SAGE: Thread: Subroutine interface to SAC XML datasets

Started: 2008-01-30 21:05:41

Last activity: 2008-01-31 16:38:25

Topics: SAC Developers

George Helffrich

Subroutine interface to SAC XML datasets

2008-01-30 21:05:41

Dear All -

I designed and implemented a subroutine interface to SAC XML datasets
in the latest release of MacSAC. This message is to make you aware of
the design ideas for architectural comment. I think that it shows the
way forward to
how SAC can move away from from a purely binary data format to one that
embraces current practice in structuring and delivering data.

A test program illustrates the concepts. Here is Fortran source code
of
an actual program used for testing during development:
---
C Test program to try out XML query of datasets.
parameter (nmax=20, ndat=4096)
character fn*128, ftype(nmax)*8, fname(nmax)*32, tn*16, name*64
integer qsacxml, rsac1xml, rsac2xml
real data(ndat)

C Test qsacxml

call getarg(1,fn)
if (fn.eq.' ') stop '**No file name given.'

ntmx = qsacxml(fn,nmax,ftype,fname)
write(*,*) 'Got result of ',ntmx,' from qsacxml.'

if (ntmx.gt.0) then
do i=1,min(ntmx,nmax)
ix = index(ftype(i),' ')-1
iy = index(fname(i),' ')-1
write(*,*) 'File ',i,' type ',ftype(i)(1:ix),' ',
& fname(i)(1:iy)
enddo
endif

C Test rsacxml

call getarg(2,tn)
if (tn.ne.' ') then
read(tn,*,iostat=ios) nt
if (ios.ne.0) stop '**Bad trace number.'
if (nt.gt.ntmx) stop '**Off end of traces in file.'
if (ftype(nt) .ne. 'ITIME') stop '**Trace not time series'
call rsacxml(fn,'ITIME',nt,name,ndat,data,data,nerr)
if (nerr.eq.0) then
call getnhv('npts',npts,nerr)
if (nerr.ne.0) stop '**Bad NPTS return from GETNHV.'
write(*,*) 'File ',nt,', named ',name(1:index(name,' ')),
& 'NPTS ',npts
write(*,*) 'First 4 points: ',(data(i),i=1,4)
else
write(*,*) 'NERR ',nerr,' from rsacxml.'
endif
endif
end
-----
There are two routines used here. One, qsacxml, queries the content of
a SAC
XML dataset. It returns three items: 1) number of traces; 2) type of
each
trace; 3) name of each trace. The return of the type and name can be
suppressed by providing zero-length arrays to return the information.

rsacxml reads a particular trace from the dataset. It checks that the
type
of the trace is appropriate and returns data from it if so. Once a
trace is
read, one gets the header information using the standard header access
functions.

There is an analogous function, akin to wsac0, to write a trace into a
dataset. The data can be either compressed (base-64 encoded) or plain
text.

This replicates present SAC rsac1/rsac2/wsac0/wsac1 functionality. One
can
imagine more sophisticated interfaces, possibly Fortran-90 based, that
would
return allocated structures bearing an entire dataset's worth of data.

I'm reporting this to stimulate some discussion on where people see
SAC's data
format going.

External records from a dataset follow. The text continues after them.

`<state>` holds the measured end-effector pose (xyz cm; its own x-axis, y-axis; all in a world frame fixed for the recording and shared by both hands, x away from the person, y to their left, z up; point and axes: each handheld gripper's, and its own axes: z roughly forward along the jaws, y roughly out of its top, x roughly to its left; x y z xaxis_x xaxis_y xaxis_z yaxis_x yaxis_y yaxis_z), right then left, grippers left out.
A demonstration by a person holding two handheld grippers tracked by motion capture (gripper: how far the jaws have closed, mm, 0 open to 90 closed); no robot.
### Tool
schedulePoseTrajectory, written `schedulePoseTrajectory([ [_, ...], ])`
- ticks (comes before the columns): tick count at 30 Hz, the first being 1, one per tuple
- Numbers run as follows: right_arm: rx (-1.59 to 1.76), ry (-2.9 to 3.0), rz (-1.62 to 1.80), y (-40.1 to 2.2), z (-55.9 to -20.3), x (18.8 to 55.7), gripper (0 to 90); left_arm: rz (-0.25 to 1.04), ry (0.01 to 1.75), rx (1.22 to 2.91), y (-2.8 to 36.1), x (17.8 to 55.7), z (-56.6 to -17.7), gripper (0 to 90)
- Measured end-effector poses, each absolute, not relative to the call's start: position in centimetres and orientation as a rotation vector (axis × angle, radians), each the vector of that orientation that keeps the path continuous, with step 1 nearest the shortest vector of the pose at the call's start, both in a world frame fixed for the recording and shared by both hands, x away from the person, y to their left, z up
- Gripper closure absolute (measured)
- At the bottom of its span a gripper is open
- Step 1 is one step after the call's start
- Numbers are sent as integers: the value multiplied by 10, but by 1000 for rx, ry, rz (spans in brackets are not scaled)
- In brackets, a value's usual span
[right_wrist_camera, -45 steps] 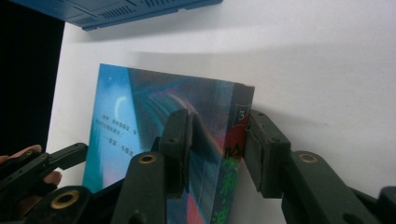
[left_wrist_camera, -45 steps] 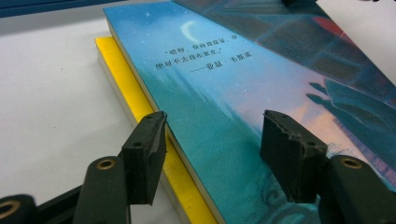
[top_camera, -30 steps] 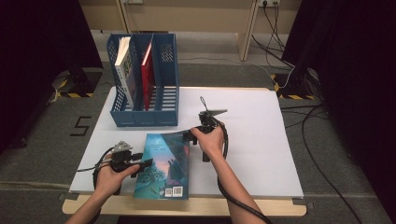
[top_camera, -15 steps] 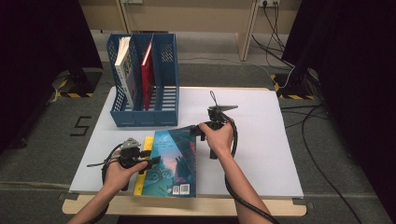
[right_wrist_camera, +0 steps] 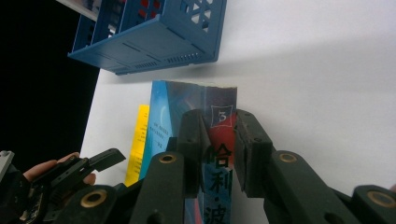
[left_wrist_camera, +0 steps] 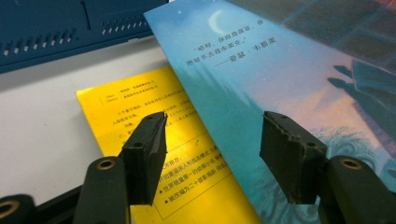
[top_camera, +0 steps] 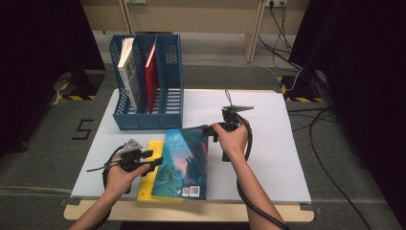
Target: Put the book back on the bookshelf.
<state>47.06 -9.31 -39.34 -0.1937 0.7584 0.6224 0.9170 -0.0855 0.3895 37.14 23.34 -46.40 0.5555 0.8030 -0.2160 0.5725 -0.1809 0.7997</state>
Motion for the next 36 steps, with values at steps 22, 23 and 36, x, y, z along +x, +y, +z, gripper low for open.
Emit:
schedulePoseTrajectory([
  [22, -1938, -1949, -1221, -122, -377, 468, 750, 321, 1102, 1850, 231, 376, -453, 401],
  [23, -1945, -1943, -1220, -123, -376, 468, 750, 318, 1101, 1846, 231, 376, -453, 401],
  [36, -2001, -1954, -1260, -129, -364, 468, 751, 329, 1088, 1841, 230, 378, -448, 402],
])
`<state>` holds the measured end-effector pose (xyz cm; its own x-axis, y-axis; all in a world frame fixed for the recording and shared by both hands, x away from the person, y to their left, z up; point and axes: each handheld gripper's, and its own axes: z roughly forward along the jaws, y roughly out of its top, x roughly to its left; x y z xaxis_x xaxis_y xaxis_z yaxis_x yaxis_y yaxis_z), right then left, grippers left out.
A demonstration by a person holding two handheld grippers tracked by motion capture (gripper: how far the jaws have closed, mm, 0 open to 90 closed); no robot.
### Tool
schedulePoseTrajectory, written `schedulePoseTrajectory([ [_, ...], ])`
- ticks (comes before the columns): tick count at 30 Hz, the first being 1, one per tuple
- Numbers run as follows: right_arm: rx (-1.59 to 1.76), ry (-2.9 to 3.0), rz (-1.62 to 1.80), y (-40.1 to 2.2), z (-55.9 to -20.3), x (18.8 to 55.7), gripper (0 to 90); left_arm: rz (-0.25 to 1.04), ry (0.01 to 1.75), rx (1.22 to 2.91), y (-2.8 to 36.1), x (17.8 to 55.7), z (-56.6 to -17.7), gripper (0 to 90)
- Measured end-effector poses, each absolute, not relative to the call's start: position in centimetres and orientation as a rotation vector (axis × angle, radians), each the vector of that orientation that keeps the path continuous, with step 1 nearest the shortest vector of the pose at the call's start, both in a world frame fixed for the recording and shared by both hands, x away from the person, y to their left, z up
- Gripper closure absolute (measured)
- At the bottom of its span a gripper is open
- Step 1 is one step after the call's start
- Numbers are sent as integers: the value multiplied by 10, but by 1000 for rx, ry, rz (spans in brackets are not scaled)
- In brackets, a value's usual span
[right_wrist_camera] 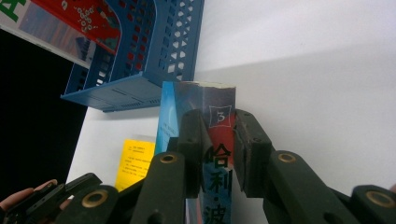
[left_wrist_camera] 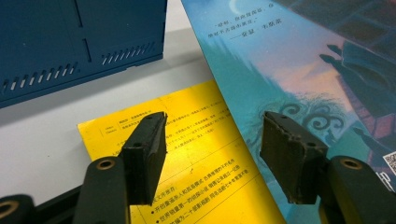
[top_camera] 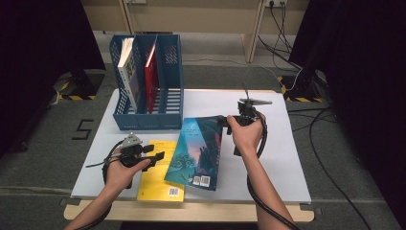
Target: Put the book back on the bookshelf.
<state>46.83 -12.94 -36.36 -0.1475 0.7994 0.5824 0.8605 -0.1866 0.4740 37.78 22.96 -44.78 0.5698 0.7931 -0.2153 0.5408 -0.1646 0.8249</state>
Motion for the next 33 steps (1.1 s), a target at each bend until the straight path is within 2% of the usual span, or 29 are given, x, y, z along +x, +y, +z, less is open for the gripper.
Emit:
schedulePoseTrajectory([
  [33, -2096, -2001, -1311, -139, -346, 474, 751, 337, 1078, 1835, 230, 380, -442, 404],
])
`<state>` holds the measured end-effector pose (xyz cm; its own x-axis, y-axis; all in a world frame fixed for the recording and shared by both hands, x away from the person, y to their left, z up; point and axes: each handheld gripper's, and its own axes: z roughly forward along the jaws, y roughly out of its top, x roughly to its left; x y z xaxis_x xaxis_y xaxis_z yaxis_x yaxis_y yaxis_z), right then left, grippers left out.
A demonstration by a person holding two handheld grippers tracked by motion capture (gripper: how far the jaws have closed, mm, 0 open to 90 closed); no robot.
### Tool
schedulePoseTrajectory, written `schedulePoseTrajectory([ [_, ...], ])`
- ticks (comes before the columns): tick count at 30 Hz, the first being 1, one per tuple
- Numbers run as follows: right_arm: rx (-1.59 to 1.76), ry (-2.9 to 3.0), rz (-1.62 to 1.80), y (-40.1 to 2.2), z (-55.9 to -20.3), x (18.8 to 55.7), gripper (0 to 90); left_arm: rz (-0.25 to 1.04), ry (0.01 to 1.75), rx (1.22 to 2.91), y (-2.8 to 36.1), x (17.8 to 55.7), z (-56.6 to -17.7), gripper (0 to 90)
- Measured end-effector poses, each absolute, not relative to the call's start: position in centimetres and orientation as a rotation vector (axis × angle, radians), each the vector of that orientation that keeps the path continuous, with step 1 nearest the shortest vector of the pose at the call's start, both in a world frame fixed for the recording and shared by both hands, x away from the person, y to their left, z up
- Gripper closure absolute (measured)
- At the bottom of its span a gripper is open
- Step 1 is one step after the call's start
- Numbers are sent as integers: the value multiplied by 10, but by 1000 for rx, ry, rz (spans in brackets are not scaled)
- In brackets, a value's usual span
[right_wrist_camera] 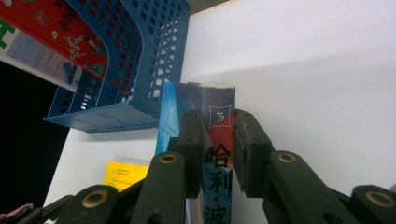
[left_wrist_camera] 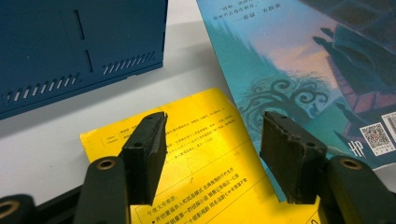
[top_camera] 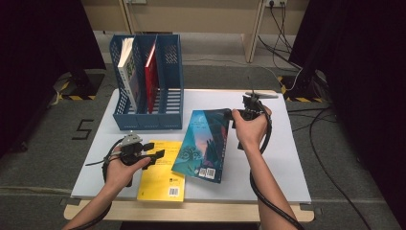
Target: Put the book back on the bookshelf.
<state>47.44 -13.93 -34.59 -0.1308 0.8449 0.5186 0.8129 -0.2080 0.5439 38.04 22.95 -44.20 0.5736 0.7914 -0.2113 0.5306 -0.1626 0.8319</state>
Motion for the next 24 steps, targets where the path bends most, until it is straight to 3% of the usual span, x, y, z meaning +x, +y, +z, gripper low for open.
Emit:
schedulePoseTrajectory([
  [14, 2014, 1912, 1280, -137, -338, 477, 752, 344, 1047, 1819, 223, 384, -430, 409],
  [24, 1978, 1909, 1288, -127, -330, 475, 751, 318, 979, 1808, 195, 395, -409, 405],
])
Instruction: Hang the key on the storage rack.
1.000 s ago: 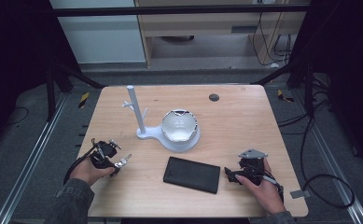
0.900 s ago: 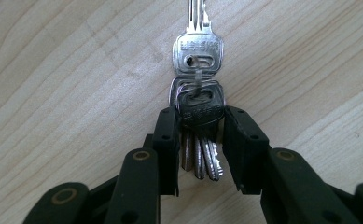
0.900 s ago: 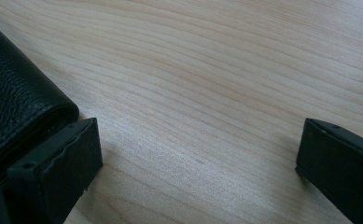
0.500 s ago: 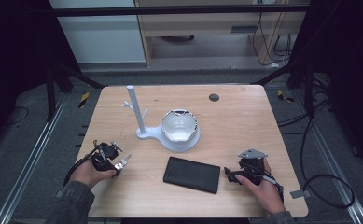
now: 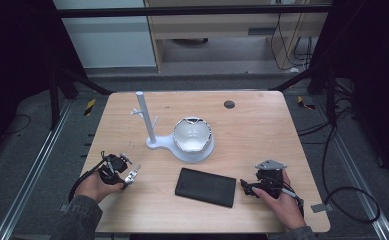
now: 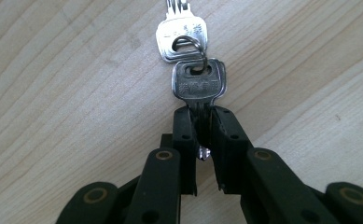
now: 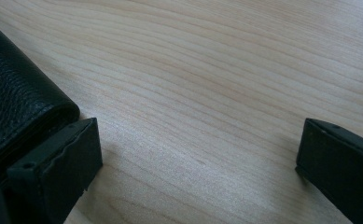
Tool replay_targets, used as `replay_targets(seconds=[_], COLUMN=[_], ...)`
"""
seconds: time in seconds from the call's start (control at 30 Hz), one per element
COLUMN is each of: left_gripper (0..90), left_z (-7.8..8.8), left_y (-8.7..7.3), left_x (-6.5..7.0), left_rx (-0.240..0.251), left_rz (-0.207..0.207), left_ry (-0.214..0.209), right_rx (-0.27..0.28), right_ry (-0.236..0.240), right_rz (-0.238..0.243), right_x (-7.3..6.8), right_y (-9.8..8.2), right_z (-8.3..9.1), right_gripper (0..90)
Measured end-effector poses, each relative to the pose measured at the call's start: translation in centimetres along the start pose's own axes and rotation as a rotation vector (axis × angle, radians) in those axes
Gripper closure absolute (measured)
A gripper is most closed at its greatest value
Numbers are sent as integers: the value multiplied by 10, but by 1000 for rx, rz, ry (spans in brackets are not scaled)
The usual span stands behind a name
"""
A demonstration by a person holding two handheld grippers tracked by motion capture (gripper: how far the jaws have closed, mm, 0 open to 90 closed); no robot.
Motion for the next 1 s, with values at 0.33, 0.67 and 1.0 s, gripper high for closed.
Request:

You also have a test-bed to learn where the XML method's
strengths and weaknesses lie. A key advantage of an XML-based structure
is that it is extensible, both in the expressiveness of header
information
and in the types of data one can put into it. It is also indifferent to
the location of the data: it can read XML from a URL as well as from a
local file. The structure could solve Tim Ahern's problem of long IEEE
real data, as well as the lack of time precision that Bob Herrmann noted
in SAC's present header variable structure. And, of course, it solves
the endianness problems that is our sad legacy to the next generation of
seismic software developers.

A URL with an XML dataset is at
http://www1.gly.bris.ac.uk/MacSAC/korea.sds
for tryout, if you wish to.

George Helffrich

Robert Casey

Re: Subroutine interface to SAC XML datasets

2008-01-31 00:12:22

Hi George-

An interesting effort with SAC XML and you've made a lot of progress
from the looks of it. I hate to comment too harshly on something that
may already be an established standard, so my comments are only meant
as an observation:

It seems to me that the SAC XML format only half-divorces itself from
fixed-format files due to the naming scheme for the header elements
you've provided. Essentially, you've got just two entity names inside
of <trace> that have no semantic quality to them: 'h' and 'd'.

The nature of XML is such that the entities tend to me more grouped
and self descriptive as far as their names go. So instead of having
<h name="STEL">, why could it not instead be <STEL> ? To indicate
this as a subcomponent of a SAC header of a SAC trace, you'd form a
hierarchy:

<sacdataset>
<trace>
<header>
<stel>

Even better would be to just call it <elevation>, maybe with a
reference to its SAC field abbreviation as an attribute: <elevation
id="STEL">.

The reason for the comment is not just for human readability, but for
the notion that many XML parsers will treat such elements as objects,
carrying the element name with them. Having your fields broken down
into meaningful names means that your objects will be more independent
and have stronger encapsulation properties.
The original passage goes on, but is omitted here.